__Task requirements__: Please set out each line below exactly as it stands, without the images.
------------------------------------
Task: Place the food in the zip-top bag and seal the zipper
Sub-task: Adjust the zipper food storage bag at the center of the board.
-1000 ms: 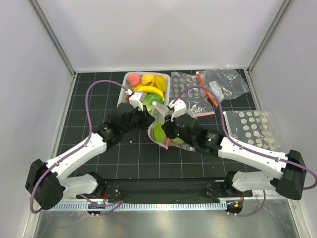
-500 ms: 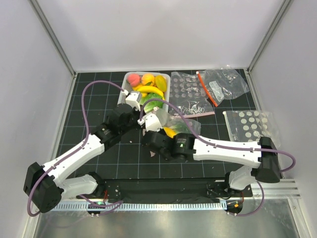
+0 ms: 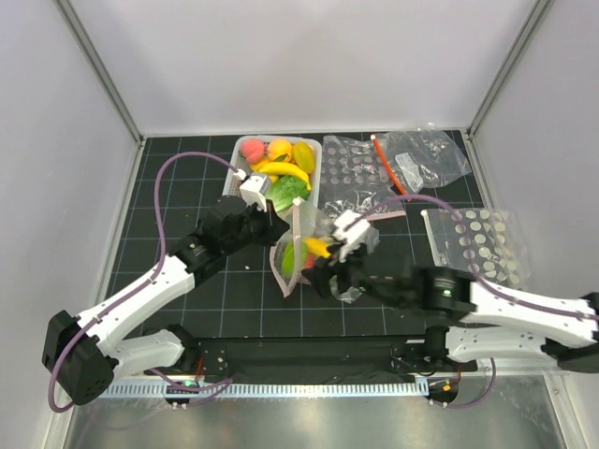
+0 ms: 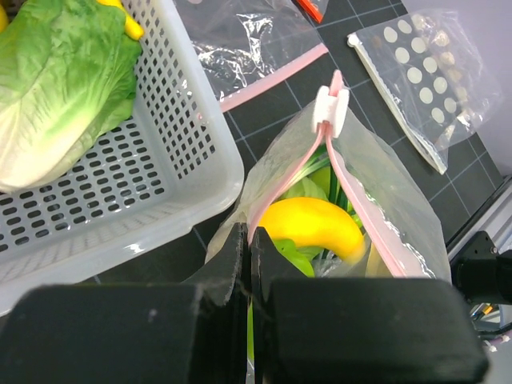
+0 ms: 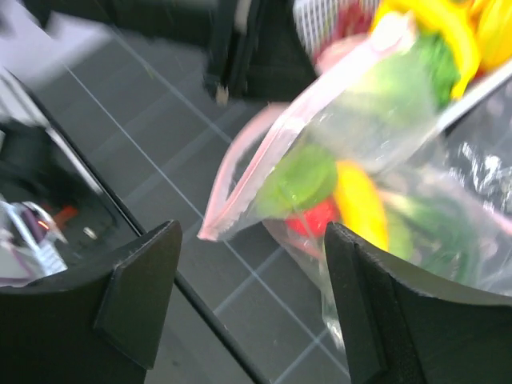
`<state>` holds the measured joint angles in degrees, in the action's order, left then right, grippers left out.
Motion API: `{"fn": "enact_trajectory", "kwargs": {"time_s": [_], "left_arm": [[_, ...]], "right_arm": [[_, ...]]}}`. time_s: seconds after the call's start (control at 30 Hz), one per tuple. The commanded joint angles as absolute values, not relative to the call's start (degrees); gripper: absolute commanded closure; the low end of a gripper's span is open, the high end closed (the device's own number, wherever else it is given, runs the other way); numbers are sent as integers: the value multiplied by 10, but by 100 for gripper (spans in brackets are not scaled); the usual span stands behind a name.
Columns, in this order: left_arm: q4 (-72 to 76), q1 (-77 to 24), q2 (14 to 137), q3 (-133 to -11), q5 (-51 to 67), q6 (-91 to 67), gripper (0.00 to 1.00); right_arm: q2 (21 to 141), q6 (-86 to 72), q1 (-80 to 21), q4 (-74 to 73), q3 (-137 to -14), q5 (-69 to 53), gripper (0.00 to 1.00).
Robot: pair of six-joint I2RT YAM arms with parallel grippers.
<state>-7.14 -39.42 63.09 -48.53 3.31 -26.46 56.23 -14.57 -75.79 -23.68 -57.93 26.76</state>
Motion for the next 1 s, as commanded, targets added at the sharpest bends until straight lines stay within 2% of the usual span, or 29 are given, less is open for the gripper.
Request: {"fn": "enact_trajectory", "kwargs": {"time_s": [0.0, 0.07, 0.2, 0.47, 0.53, 0.7, 0.97], "left_arm": [[-28, -395, 624, -501, 54, -248, 100], [-27, -395, 625, -503, 57, -238, 100], [-11, -395, 621, -497, 78, -220, 100], [63, -395, 624, -476, 145, -197, 100], [76, -395, 627, -475, 158, -191, 100], [96, -395, 629, -470, 200, -181, 100], [115, -396, 614, -454, 213, -164, 100]], "right_arm": [[477, -90, -759, -112, -518, 266, 19], [435, -80, -758, -96, -500, 328, 18], [450, -78, -722, -101, -503, 411, 22], [525, -77, -585, -78, -520, 270, 18], [519, -62, -565, -56, -506, 194, 17], [495, -37, -540, -4, -473, 105, 14], [529, -70, -418, 60, -461, -100, 14]]}}
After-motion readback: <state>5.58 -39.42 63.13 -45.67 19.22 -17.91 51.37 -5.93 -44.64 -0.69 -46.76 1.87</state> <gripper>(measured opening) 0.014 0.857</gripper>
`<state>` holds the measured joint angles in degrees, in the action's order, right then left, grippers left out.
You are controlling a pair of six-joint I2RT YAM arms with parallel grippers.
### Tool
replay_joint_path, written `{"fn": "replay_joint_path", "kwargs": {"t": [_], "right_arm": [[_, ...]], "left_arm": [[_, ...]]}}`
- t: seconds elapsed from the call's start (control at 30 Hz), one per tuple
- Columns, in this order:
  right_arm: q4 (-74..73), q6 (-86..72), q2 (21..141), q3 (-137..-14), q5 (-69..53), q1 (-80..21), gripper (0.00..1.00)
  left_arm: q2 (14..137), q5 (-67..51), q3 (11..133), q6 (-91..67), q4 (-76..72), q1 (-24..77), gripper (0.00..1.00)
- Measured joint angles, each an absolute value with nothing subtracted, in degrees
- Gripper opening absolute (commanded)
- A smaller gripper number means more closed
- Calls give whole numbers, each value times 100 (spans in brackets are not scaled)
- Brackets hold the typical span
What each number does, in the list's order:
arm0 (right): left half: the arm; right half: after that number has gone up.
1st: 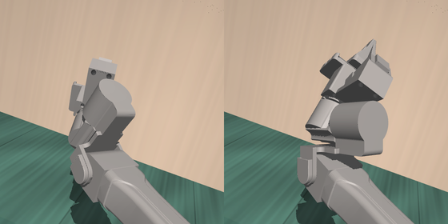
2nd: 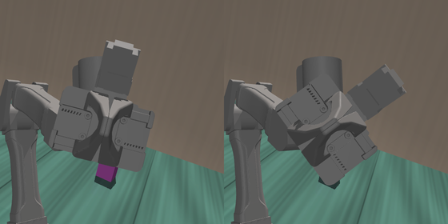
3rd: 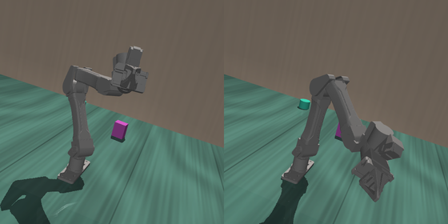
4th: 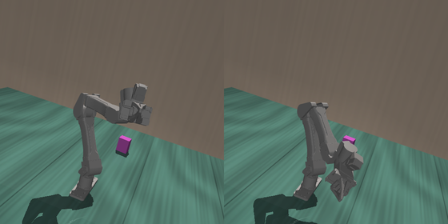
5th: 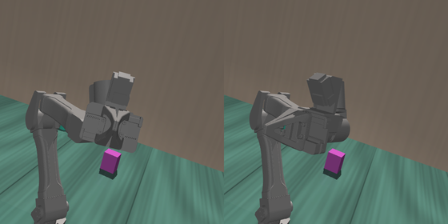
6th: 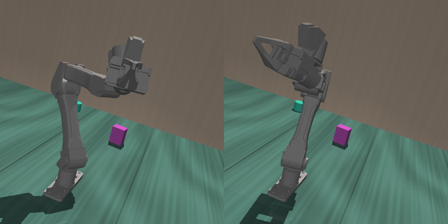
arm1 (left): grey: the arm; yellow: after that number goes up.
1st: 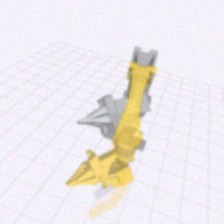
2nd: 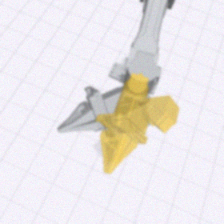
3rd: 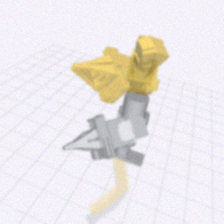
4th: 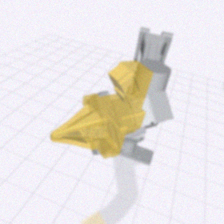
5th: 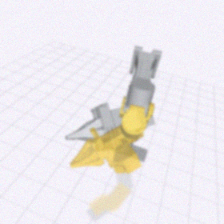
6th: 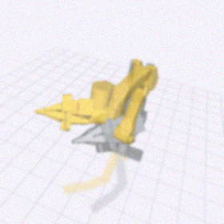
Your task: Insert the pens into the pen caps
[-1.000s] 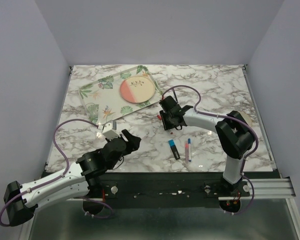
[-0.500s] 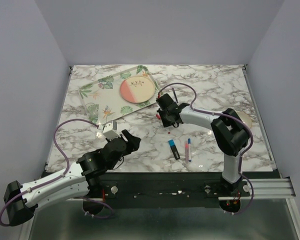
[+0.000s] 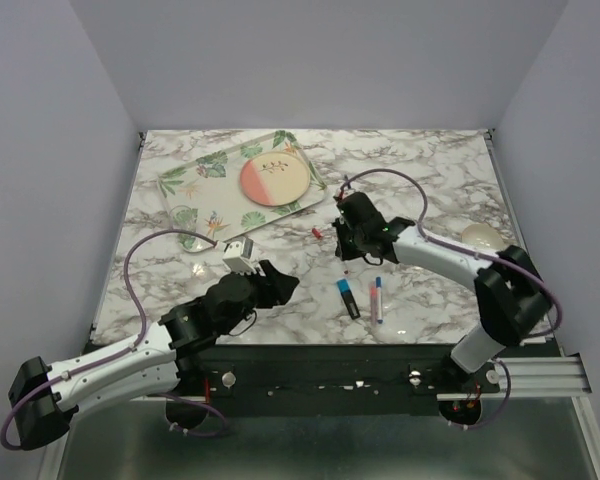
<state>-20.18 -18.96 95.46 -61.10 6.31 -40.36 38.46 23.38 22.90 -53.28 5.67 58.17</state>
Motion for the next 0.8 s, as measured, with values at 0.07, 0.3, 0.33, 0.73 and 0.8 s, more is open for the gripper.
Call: {"fn": "replay_joint_path", "kwargs": {"t": [0.07, 0.3, 0.33, 0.73, 0.8], "right_arm": [[-1826, -2075, 8980, -5911, 405, -4038, 1], [40, -3240, 6908, -4545, -749, -4038, 1], [276, -3369, 6729, -4357, -858, -4038, 1], [2683, -4834, 5957, -3173, -1787, -4045, 1], [2888, -4956, 5850, -3111, -1789, -4062, 1]], "left_arm": [[3966, 2038, 2274, -5236, 279, 5767, 65], [4353, 897, 2274, -5050, -561, 5489, 62], [4388, 775, 2276, -5037, -655, 5465, 62], [4794, -373, 2707, -4762, -1533, 5332, 58], [4915, -467, 2827, -4705, -1590, 5330, 58]]}}
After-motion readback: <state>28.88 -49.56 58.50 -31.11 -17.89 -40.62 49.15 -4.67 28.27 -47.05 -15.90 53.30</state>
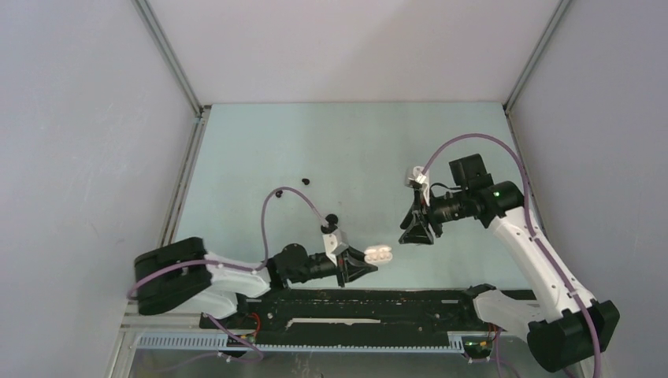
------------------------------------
__Expected output__:
Task: Place the food in the zip-top bag and seal the zipper
Sub-task: Adjust the zipper food storage bag at the center of the board.
-1000 ms: 
-500 ms: 
+0 ms: 
+0 ms: 
+0 ms: 
`<state>` holds the measured joint angles in degrees, in the action's order, left then right, grippers left out.
Motion API: `{"fn": "enact_trajectory", "kwargs": {"time_s": [_], "left_arm": [[_, ...]], "right_arm": [[_, ...]]}}`. time_s: seconds after the call's start (control at 30 Hz), one per tuple. The commanded joint angles as absolute values, not relative to the call's start (degrees); gripper: absolute commanded closure; the low end of a gripper's span is open, the high end closed (the device's own number, wherever else it is given, runs the other way); numbers are sent as integers: the value multiplied by 10, but by 100 for gripper (spans in brackets are not scaled); the usual span stands behind a name.
Columns, in this order: left_arm: q4 (-72 to 76), q1 (-77 to 24), q2 (14 to 137), q3 (-133 to -11), q5 (-51 to 67), q6 (-91 to 67), gripper (0.00 to 1.00); right_arm: q2 (21 to 141), q6 (-86 to 72), q1 (-80 to 21), q4 (-74 to 73), q3 (-137 to -14), q5 (-69 to 53), gripper (0.00 to 1.00).
Robot: pair of six-joint I2RT YAM arms with parallel grippers.
<state>-7.14 -39.42 63.09 -48.53 3.31 -26.46 56.23 -14.57 -75.79 -23.68 -57.93 26.76</state>
Motion for the next 1 s, as commanded, targets added at the sharpest bends until straight lines stay within 2% of the usual span, or 29 are given, less is open for the gripper.
Request: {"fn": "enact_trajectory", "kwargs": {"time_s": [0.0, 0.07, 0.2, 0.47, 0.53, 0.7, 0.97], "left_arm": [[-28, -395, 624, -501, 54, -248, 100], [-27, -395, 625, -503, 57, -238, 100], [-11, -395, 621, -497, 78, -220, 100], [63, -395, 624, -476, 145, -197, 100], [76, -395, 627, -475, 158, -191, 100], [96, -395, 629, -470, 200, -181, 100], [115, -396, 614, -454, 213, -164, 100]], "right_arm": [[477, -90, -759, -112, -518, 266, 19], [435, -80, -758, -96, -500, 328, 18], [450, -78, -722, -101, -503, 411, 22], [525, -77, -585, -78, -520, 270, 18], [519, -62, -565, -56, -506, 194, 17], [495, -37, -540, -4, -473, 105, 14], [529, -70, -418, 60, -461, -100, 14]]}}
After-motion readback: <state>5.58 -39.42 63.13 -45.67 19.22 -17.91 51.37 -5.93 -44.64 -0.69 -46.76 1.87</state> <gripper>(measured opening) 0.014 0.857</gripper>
`<state>` holds the measured joint angles in degrees, in the action's order, right then left, grippers left out.
You are controlling a pair of six-joint I2RT YAM arms with parallel grippers.
### Tool
replay_joint_path, written `{"fn": "replay_joint_path", "kwargs": {"t": [_], "right_arm": [[_, ...]], "left_arm": [[_, ...]]}}`
- t: seconds elapsed from the call's start (control at 30 Hz), one per tuple
- Columns, in this order:
  right_arm: q4 (-74..73), q6 (-86..72), q2 (21..141), q3 (-137..-14), q5 (-69..53), q1 (-80..21), gripper (0.00..1.00)
  left_arm: q2 (14..137), q5 (-67..51), q3 (11..133), q6 (-91..67), q4 (-76..72), q1 (-24..77), gripper (0.00..1.00)
- Measured joint angles, each an absolute value with nothing subtracted, in degrees
- Gripper opening absolute (commanded)
- A smaller gripper number means more closed
- Calls give whole numbers, each value times 100 (spans in brackets are not scaled)
- Brackets hold the typical span
What each number does, in the list's order:
arm0 (right): left half: the arm; right half: after that number has gone up.
1st: 
2nd: 
3rd: 
4th: 
5th: 
6th: 
arm1 (left): grey: the arm; yellow: after that number goes up.
1st: 
2nd: 
3rd: 
4th: 
5th: 
6th: 
Your task: Insert the pens into the pen caps
[-1.000s] 
[-0.500s] 
[+0.000s] 
<state>-20.18 -18.96 95.46 -61.10 6.31 -40.36 38.46 23.38 22.90 -53.28 5.67 58.17</state>
Motion for the next 0.8 s, as measured, with values at 0.07, 0.3, 0.33, 0.73 and 0.8 s, more is open for the gripper.
Call: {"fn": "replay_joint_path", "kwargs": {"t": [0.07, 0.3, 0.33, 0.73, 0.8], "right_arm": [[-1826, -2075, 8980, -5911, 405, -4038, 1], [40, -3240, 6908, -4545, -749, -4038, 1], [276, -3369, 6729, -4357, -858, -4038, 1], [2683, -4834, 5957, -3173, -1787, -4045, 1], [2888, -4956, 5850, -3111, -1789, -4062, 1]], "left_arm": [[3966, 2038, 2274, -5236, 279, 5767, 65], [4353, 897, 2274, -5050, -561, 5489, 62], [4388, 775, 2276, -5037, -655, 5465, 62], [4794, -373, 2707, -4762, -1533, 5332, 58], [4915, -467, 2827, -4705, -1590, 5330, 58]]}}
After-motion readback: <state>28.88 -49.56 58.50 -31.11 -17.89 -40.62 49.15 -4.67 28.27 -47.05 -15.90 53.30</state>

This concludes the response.